What you return must be the full listing, word for word, with no images in it.
START Given information
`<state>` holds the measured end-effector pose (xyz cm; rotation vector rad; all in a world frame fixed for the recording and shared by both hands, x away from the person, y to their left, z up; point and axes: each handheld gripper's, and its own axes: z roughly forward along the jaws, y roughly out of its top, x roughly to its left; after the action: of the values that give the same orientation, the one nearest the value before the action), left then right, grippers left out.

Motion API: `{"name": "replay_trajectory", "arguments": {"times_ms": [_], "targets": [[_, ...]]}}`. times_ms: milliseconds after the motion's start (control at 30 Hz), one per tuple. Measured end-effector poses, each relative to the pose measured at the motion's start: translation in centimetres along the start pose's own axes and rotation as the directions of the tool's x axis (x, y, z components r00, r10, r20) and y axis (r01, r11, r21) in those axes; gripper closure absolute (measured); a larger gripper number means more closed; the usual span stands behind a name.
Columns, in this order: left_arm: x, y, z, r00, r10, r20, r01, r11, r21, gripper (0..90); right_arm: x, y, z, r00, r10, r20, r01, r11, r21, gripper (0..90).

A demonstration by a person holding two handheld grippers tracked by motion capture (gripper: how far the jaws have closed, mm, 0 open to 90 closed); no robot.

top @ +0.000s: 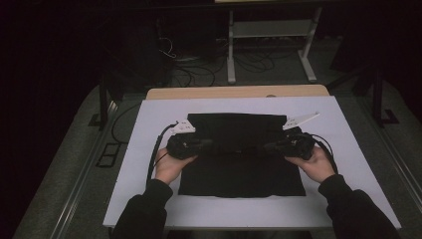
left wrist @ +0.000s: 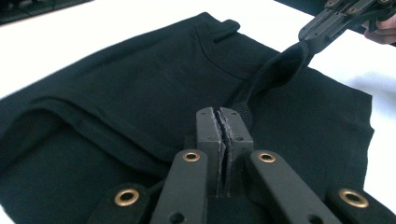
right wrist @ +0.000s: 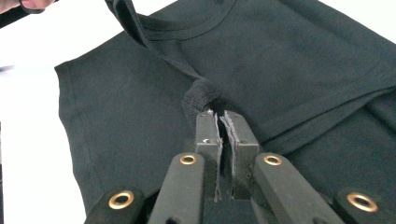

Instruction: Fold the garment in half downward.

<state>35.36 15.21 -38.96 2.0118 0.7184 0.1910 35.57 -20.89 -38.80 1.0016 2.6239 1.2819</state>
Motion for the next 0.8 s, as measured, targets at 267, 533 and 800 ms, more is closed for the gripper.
{"name": "replay_trajectory", "arguments": {"times_ms": [267, 533, 800], "targets": [[-0.2, -1.3, 0.2, 0.9997, -0.023, 0.011, 0.023, 0.9997, 0.010, 86.8, 0.1, -1.0, 0.5, 0.9999, 0.006, -0.012, -0.006, 0.9998, 0.018, 84.2], [-0.2, -1.9, 0.1, 0.9995, -0.026, 0.018, 0.026, 0.9995, 0.016, 86.7, 0.2, -1.7, 0.9, 0.9997, 0.016, -0.016, -0.015, 0.9990, 0.041, 84.2], [-0.4, -2.6, -0.1, 0.9991, -0.034, 0.025, 0.033, 0.9991, 0.027, 86.7, 0.4, -2.3, 1.3, 0.9996, 0.016, -0.022, -0.015, 0.9983, 0.057, 84.2]]}}
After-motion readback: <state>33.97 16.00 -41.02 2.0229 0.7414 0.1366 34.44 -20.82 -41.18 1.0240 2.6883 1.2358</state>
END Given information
** Written solution **
`<state>` holds the measured end-effector pose (xyz cm; rotation vector rad; all in a world frame fixed for the recording and shared by both hands, x away from the person, y to their left, z up; point and axes: each handheld gripper's, and its own axes: z roughly forward along the jaws, y roughly out of its top, x roughly to its left; after the action: of the values that give the same orientation, the one nearest the value before the action), left then right, grippers left out.

Motion API: `{"name": "replay_trajectory", "arguments": {"times_ms": [_], "targets": [[_, ...]]}}`. times_ms: milliseconds after the motion's start (control at 30 Hz), one per tuple. Measured end-effector poses, each relative to the pose measured at the motion's start: translation in centimetres along the start pose's own axes and rotation as the directions of the tool's x axis (x, y, z components r00, r10, r20) and y axis (r01, r11, r21) in those axes; gripper closure absolute (measured); a larger gripper number means more closed; the usual span stands behind a name.
Columns, in this order: left_arm: x, y, z, r00, r10, r20, r01, r11, r21, gripper (0..90); right_arm: x, y, z, r00, r10, r20, r01, r11, r21, gripper (0..90).

A demonstration by a person holding two handheld grippers tracked by motion capture (gripper: how far the jaws have closed, mm, 0 open to 90 closed); no robot.

top @ +0.000s: 
left wrist @ +0.000s: 
right wrist @ +0.000s: 

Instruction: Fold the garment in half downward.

<state>35.36 15.21 -38.96 2.0118 0.7184 0.1910 35.57 -20.89 -38.80 1.0016 2.6239 1.2819</state>
Motion for the next 0.8 s, as measured, targets at 267, 533 and 800 ms, more is closed for the gripper.
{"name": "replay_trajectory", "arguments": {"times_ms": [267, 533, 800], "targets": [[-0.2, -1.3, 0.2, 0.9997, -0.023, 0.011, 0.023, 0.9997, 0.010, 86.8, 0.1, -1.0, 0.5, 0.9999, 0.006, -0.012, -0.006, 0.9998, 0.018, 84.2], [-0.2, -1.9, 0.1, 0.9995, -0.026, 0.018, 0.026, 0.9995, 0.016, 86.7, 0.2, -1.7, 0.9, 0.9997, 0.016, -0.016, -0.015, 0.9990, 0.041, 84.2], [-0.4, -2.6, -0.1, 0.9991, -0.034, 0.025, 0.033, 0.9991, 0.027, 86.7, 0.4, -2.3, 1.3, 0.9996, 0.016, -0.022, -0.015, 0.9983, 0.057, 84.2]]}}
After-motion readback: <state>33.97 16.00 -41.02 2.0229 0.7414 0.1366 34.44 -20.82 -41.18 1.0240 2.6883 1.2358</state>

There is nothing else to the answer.